## EXERCISE BRIEF
All of the entries are to be restated word for word.

(Records from a data collection)
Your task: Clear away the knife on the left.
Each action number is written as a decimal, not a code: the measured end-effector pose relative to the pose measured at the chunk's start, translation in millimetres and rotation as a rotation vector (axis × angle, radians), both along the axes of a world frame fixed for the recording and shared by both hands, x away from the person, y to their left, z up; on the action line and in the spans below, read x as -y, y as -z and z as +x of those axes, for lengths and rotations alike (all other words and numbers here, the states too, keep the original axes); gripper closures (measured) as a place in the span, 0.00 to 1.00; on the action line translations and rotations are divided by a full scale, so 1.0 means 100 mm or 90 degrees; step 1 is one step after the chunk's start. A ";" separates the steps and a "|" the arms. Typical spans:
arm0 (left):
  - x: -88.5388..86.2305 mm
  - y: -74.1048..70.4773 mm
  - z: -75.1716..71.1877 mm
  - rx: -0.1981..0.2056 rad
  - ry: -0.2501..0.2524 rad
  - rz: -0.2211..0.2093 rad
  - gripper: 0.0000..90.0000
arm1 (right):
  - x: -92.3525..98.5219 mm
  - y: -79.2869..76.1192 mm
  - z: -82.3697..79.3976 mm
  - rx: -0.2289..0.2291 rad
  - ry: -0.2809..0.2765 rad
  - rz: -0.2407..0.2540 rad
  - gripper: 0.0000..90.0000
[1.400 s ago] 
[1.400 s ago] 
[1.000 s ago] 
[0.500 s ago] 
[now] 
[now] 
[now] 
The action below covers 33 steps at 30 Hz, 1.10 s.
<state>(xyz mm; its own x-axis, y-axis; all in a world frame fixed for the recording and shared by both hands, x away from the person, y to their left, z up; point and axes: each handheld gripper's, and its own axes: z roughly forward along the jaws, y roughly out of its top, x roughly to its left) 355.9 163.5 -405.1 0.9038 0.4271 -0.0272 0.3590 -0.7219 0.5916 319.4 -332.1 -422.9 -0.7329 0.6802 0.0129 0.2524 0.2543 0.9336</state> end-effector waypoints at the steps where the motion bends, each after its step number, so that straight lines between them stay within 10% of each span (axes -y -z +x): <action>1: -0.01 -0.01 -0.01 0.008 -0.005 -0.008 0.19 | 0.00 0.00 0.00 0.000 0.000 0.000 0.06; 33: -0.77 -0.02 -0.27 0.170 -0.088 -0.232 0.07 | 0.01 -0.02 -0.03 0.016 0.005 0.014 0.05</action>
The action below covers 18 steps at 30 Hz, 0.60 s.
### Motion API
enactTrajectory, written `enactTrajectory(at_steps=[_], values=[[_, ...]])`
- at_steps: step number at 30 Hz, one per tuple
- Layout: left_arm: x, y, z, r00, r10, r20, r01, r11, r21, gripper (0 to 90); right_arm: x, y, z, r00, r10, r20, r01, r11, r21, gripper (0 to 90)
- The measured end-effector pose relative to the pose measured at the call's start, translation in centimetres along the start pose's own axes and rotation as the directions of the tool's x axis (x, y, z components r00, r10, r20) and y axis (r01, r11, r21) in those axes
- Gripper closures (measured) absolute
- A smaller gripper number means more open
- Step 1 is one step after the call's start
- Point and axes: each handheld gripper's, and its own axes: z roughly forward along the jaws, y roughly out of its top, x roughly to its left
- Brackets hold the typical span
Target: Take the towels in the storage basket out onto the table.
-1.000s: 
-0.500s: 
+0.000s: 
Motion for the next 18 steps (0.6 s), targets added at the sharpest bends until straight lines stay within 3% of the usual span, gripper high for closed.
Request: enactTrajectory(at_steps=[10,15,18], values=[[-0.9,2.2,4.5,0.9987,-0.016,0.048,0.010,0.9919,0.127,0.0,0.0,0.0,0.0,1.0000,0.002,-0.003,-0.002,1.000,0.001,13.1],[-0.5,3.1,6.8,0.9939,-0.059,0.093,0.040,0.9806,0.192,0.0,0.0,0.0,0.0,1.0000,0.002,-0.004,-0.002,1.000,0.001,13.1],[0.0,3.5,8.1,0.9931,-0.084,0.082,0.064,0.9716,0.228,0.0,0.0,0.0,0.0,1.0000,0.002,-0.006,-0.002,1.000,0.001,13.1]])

## OUTPUT FOR THIS EXERCISE
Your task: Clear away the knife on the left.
Each action number is written as a decimal, not a code: the measured end-effector pose relative to the pose measured at the chunk's start, translation in millimetres and rotation as a rotation vector (axis × angle, radians), both along the axes of a world frame fixed for the recording and shared by both hands, x away from the person, y to their left, z up; on the action line and in the spans below, read x as -y, y as -z and z as +x of those axes, for lengths and rotations alike (all other words and numbers here, the states too, keep the original axes); gripper closures (measured) as a place in the span, 0.00 to 1.00; on the action line translations and rotations are divided by a full scale, so 1.0 means 100 mm or 90 degrees; step 1 is one step after the chunk's start. A ";" separates the steps and a "|" the arms. Typical spans:
arm0 (left):
  - x: -88.5388..86.2305 mm
  - y: -74.1048..70.4773 mm
  - z: -75.1716..71.1877 mm
  - rx: -0.1981..0.2056 rad
  - ry: -0.2501..0.2524 rad
  - rz: -0.2211..0.2093 rad
  - gripper: 0.0000..90.0000
arm1 (right):
  - x: -92.3525..98.5219 mm
  - y: -79.2869..76.1192 mm
  - z: -82.3697..79.3976 mm
  - rx: -0.2289..0.2291 rad
  - ry: -0.2809..0.2765 rad
  - rz: -0.2407..0.2540 rad
  - gripper: 0.0000..90.0000
[1.400 s ago] 
[1.400 s ago] 
[1.000 s ago] 
[0.500 s ago] 
[now] 
[now] 
[now] 
The action below covers 33 steps at 30 Hz, 1.10 s.
<state>(xyz mm; its own x-axis, y-axis; all in a world frame fixed for the recording and shared by both hands, x away from the person, y to their left, z up; point and axes: each handheld gripper's, and its own axes: z roughly forward along the jaws, y roughly out of its top, x roughly to its left) 355.9 163.5 -405.1 0.9038 0.4271 -0.0272 0.3590 -0.7219 0.5916 319.4 -332.1 -422.9 -0.7329 0.6802 0.0129 0.2524 0.2543 0.9336</state> end-effector waypoints at the steps where the motion bends, each after its step number, so that straight lines between them stay within 10% of each span (axes -y -z +x): <action>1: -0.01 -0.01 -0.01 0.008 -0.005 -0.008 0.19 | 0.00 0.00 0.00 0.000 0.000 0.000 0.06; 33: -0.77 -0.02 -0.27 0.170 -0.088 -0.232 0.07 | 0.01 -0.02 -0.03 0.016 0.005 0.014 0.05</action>
The action below covers 18 steps at 30 Hz, 0.60 s.
### Motion API
enactTrajectory, written `enactTrajectory(at_steps=[_], values=[[_, ...]])`
- at_steps: step number at 30 Hz, one per tuple
- Layout: left_arm: x, y, z, r00, r10, r20, r01, r11, r21, gripper (0 to 90); right_arm: x, y, z, r00, r10, r20, r01, r11, r21, gripper (0 to 90)
- The measured end-effector pose relative to the pose measured at the call's start, translation in centimetres along the start pose's own axes and rotation as the directions of the tool's x axis (x, y, z components r00, r10, r20) and y axis (r01, r11, r21) in those axes
- Gripper closures (measured) absolute
- A smaller gripper number means more open
- Step 1 is one step after the call's start
- Point and axes: each handheld gripper's, and its own axes: z roughly forward along the jaws, y roughly out of its top, x roughly to its left
- Brackets hold the typical span
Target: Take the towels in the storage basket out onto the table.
-1.000s: 
-0.500s: 
+0.000s: 
Motion for the next 18 steps (0.6 s), targets added at the sharpest bends until straight lines stay within 3% of the usual span, gripper high for closed.
Request: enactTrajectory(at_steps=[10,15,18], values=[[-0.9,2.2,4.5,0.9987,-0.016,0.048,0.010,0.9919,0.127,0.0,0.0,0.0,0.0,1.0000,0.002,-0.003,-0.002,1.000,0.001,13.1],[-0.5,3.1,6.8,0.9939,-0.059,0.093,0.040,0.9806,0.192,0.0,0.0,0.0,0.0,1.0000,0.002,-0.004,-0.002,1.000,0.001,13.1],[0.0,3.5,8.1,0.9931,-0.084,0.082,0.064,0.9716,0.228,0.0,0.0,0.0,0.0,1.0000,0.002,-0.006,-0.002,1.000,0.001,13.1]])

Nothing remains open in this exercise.